***** Dataset entries
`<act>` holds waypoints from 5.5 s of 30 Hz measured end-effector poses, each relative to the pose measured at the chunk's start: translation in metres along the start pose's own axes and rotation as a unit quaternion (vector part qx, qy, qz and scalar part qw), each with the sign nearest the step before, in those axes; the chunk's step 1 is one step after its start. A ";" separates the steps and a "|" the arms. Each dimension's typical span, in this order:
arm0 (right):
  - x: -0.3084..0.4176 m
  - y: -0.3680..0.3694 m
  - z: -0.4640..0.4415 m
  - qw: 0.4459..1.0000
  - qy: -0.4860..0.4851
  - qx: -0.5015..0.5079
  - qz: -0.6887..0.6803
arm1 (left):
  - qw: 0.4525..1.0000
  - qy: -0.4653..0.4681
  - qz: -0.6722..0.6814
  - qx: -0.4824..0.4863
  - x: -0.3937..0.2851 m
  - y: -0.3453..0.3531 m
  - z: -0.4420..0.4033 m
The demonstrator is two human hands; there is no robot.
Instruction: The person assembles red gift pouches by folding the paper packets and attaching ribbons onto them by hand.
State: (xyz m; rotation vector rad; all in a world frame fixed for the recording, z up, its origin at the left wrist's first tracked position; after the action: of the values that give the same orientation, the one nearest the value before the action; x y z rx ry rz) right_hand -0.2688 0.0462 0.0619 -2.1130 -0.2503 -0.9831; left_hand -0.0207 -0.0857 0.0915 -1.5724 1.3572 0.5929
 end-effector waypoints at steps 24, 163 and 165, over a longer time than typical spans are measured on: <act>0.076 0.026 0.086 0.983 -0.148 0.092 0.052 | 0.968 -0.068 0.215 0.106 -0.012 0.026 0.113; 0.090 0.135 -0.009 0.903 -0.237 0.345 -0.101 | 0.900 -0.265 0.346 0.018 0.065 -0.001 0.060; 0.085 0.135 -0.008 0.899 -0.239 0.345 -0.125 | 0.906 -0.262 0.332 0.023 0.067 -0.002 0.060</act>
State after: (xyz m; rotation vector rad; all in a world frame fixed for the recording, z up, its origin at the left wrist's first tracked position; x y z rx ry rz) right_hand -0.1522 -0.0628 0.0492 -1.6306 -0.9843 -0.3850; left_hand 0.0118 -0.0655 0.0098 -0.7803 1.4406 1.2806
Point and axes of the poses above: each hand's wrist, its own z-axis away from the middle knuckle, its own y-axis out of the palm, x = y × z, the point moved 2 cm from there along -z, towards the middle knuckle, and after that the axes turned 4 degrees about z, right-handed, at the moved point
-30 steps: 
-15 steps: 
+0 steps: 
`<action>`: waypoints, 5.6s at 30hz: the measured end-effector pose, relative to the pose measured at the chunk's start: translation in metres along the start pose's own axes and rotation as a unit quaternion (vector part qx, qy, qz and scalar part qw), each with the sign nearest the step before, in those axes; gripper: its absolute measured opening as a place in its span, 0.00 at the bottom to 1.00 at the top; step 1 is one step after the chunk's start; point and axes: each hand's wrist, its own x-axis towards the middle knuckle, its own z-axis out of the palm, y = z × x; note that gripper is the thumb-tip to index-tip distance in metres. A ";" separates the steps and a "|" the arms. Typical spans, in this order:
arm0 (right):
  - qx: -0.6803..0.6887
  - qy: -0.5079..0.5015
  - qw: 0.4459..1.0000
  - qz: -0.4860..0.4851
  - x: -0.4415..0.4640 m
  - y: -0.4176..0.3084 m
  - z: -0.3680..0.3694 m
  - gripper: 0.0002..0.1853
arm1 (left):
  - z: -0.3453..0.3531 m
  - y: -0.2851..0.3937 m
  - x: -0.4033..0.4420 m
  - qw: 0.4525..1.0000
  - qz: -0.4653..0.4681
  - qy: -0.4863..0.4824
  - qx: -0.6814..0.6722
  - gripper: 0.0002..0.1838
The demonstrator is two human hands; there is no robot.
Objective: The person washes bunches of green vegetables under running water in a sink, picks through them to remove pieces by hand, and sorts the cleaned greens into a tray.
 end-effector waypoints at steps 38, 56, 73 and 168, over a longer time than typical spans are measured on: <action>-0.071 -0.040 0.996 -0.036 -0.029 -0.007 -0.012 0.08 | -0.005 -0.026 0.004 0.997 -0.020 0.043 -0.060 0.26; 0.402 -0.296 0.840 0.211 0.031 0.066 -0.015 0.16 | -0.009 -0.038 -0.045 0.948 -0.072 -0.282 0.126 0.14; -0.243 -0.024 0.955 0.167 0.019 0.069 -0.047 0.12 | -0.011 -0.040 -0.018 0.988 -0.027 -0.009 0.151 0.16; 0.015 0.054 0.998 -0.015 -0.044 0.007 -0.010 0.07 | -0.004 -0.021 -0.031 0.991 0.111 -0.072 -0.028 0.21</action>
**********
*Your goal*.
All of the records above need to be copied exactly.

*Response area*.
`<act>` holds waypoints from 5.5 s of 30 Hz measured end-effector poses, each relative to the pose measured at the chunk's start: translation in metres along the start pose's own axes and rotation as a unit quaternion (vector part qx, qy, qz and scalar part qw), each with the sign nearest the step before, in those axes; the chunk's step 1 is one step after its start. A ";" separates the steps and a "|" the arms. Each dimension's typical span, in this order:
arm0 (right):
  - x: -0.3084..0.4176 m
  - y: -0.3680..0.3694 m
  - z: -0.4640..0.4415 m
  - qw: 0.4459..1.0000
  - qy: -0.4860..0.4851
  - qx: -0.5015..0.5079
  - qz: -0.6887..0.6803
arm1 (left):
  - qw: 0.4525..1.0000
  - qy: -0.4653..0.4681
  - qz: -0.6722..0.6814
  - qx: -0.4824..0.4863
  - x: -0.3937..0.2851 m
  - y: -0.3453..0.3531 m
  - z: -0.4420..0.4033 m
The demonstrator is two human hands; there is no robot.
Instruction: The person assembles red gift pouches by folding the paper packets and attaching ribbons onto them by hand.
State: (xyz m; rotation vector rad; all in a world frame fixed for the recording, z up, its origin at the left wrist's first tracked position; after the action: of the values that give the same orientation, the one nearest the value before the action; x y z rx ry rz) right_hand -0.2688 0.0462 0.0619 -2.1130 -0.2503 -0.9831; left_hand -0.0207 -0.0857 0.0915 -1.5724 1.3572 0.5929
 end-effector waypoints at steps 24, 163 and 165, over a longer time than typical spans are measured on: <act>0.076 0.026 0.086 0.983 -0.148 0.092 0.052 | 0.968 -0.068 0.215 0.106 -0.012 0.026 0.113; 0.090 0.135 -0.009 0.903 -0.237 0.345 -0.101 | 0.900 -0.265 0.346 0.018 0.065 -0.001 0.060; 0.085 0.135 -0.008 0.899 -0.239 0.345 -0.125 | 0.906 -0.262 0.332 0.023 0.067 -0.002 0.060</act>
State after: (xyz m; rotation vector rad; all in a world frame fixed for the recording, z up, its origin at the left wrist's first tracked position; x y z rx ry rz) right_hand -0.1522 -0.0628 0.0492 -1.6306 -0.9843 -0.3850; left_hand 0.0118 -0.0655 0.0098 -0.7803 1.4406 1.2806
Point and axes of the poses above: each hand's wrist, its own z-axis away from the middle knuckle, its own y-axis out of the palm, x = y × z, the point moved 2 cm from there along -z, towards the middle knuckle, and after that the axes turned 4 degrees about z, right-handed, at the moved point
-30 steps: 
-15 steps: 
+0 steps: 
`<action>`: waypoints, 5.6s at 30hz: the measured end-effector pose, relative to the pose measured at the chunk's start: translation in metres along the start pose's own axes and rotation as a unit quaternion (vector part qx, qy, qz and scalar part qw), each with the sign nearest the step before, in those axes; gripper: its absolute measured opening as a place in its span, 0.00 at the bottom to 1.00 at the top; step 1 is one step after the chunk's start; point and axes: each hand's wrist, its own x-axis towards the middle knuckle, its own z-axis out of the palm, y = z × x; note that gripper is the thumb-tip to index-tip distance in metres. A ";" separates the steps and a "|" the arms. Typical spans, in this order:
arm0 (right):
  - qx: -0.6803..0.6887
  - qy: -0.5079..0.5015
  - qw: 0.4459..1.0000
  - qz: -0.4860..0.4851
  - x: -0.4415..0.4640 m
  - y: -0.4176..0.3084 m
  - z: -0.3680..0.3694 m
  - gripper: 0.0002..0.1853
arm1 (left):
  - z: -0.3453..0.3531 m
  - y: -0.2851..0.3937 m
  - x: -0.4033..0.4420 m
  - qw: 0.4525..1.0000
  - qz: -0.4653..0.4681
  - qy: -0.4863..0.4824
  - qx: -0.6814..0.6722
  - gripper: 0.0002..0.1838
The demonstrator is two human hands; there is no robot.
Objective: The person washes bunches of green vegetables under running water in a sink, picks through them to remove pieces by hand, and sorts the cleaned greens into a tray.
 end-effector waypoints at steps 38, 56, 73 and 168, over a longer time than typical spans are measured on: <action>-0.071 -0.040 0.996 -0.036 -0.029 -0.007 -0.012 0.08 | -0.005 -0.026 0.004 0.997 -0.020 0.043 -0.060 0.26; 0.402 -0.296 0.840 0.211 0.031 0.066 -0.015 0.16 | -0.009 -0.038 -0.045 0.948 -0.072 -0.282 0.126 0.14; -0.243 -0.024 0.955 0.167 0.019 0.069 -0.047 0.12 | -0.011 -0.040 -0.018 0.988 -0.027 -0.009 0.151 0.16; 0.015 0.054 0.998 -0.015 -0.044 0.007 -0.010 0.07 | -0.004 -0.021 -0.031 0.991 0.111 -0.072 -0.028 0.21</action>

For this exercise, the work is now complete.